Love, War and Aliens


A plane falls from the sky as a result of the first wave—the world has lost all electricity. Next, literal waves decimate the coasts. Infection follows, killing billions. Then comes the discovery that the comparatively few  survivors are not alone. Those four waves are seen in the recent trailer of Chloe Grace Moretz’s next hit, based off Rick Yancey’s book of the same name.

“The 5th Wave” takes place in Ohio and finds Cassie, the heroine of the story, living in a tent in the woods with only her little brother’s teddy bear to keep her company. Through her mundane routine of day-to-day survival with her “bestie,” an M16 rifle, she recalls all that happened to and around her in the preceding months, from the beginning of the “Arrival,” all the way through the various waves of attack by the “Others,” until finally returning to present tense, when things start to get interesting.

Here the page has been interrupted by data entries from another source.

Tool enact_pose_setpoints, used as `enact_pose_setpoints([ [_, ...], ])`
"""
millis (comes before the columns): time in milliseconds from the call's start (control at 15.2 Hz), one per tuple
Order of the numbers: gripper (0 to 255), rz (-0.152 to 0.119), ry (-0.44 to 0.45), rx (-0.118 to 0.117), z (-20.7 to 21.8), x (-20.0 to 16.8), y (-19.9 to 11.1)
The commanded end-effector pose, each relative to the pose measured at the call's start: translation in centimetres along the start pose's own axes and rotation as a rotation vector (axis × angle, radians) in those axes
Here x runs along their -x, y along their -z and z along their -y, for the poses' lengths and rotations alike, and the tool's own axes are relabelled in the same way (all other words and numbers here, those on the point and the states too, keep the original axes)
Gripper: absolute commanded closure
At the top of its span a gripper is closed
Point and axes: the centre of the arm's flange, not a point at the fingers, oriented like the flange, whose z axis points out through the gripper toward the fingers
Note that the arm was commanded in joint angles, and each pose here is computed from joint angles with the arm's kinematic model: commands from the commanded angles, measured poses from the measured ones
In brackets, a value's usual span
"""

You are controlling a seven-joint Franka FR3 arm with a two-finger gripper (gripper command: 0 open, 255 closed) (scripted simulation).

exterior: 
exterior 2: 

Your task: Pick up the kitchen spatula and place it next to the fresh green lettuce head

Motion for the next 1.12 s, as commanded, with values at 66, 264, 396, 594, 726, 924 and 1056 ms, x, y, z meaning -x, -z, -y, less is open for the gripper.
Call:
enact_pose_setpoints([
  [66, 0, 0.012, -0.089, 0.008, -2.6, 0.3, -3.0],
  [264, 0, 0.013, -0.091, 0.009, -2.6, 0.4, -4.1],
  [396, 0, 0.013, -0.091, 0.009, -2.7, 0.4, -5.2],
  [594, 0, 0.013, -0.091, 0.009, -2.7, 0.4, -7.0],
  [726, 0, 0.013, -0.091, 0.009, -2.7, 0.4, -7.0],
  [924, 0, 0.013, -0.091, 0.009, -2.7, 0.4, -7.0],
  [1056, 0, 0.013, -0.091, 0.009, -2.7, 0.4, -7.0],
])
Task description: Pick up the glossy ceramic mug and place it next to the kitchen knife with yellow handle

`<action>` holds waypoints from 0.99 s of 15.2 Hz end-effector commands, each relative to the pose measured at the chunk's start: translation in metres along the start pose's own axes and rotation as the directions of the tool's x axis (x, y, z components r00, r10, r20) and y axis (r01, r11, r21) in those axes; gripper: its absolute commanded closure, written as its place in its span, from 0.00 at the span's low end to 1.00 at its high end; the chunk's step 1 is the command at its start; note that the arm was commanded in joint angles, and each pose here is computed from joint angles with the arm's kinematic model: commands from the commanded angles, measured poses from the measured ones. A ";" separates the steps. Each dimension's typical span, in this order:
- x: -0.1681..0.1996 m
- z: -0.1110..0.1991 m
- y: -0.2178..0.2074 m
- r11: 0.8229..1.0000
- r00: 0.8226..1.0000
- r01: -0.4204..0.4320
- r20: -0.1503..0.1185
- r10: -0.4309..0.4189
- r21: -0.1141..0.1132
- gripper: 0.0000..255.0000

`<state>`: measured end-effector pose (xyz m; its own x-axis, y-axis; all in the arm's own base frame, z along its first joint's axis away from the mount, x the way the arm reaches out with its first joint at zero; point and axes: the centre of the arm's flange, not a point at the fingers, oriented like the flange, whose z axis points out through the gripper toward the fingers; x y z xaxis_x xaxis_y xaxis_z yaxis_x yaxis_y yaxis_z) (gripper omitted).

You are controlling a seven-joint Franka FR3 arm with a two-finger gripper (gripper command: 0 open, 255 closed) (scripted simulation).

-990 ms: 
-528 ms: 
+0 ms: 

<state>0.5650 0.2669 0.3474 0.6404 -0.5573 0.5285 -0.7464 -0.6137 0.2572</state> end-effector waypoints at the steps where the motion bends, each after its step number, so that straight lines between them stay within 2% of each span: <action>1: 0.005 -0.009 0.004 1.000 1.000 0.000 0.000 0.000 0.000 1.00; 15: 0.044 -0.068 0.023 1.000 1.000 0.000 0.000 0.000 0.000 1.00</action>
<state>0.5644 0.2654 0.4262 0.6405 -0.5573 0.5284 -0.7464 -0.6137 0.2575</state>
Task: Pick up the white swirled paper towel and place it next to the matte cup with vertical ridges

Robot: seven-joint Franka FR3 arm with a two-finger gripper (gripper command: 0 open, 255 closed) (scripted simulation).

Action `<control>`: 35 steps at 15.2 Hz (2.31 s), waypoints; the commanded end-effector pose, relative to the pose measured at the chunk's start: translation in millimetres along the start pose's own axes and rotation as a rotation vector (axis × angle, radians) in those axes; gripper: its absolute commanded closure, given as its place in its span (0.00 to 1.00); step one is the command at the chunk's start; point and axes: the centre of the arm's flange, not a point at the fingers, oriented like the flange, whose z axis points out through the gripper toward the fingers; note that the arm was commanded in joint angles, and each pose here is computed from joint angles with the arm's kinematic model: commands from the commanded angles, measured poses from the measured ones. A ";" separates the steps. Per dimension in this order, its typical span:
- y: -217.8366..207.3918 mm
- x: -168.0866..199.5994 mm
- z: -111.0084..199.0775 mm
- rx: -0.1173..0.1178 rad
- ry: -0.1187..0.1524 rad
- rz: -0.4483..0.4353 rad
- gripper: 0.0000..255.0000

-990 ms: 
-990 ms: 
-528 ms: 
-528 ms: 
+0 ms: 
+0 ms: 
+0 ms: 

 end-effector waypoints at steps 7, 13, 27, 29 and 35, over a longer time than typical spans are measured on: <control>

Cassie, for the most part, was an interesting perspective to read; she’s been through a lot and her will to survive is mainly motivated by a simple promise she made to her little brother before they were separated. However, for a short period in the middle of the novel, her previously appreciated sass and wit became a bit much, even to the point of coming off as forced.

Eventually, there’s an unexpected perspective change, although not an unwelcome one. Both stories progress on their own until fatefully crossing near the end, leaving plenty of plot room for a sequel.

Most of “The 5th Wave” was refreshingly different—although at one point a certain blooming romance felt stale and way too familiar. It was predictable to begin with, but it grew tolerable when the plot started moving again. About the same time, though, the dialogue became annoyingly jumbled. Some things could have been explained better, although I have faith that the movie will rectify that by simplifying matters.

“The 5th Wave” thankfully never pretends to be something it’s not. While there are aspects similar to other sci-fi works, it manages to make something unique. It isn’t a particularly difficult read, but it is an entertaining one. Catch it in theaters January 2016.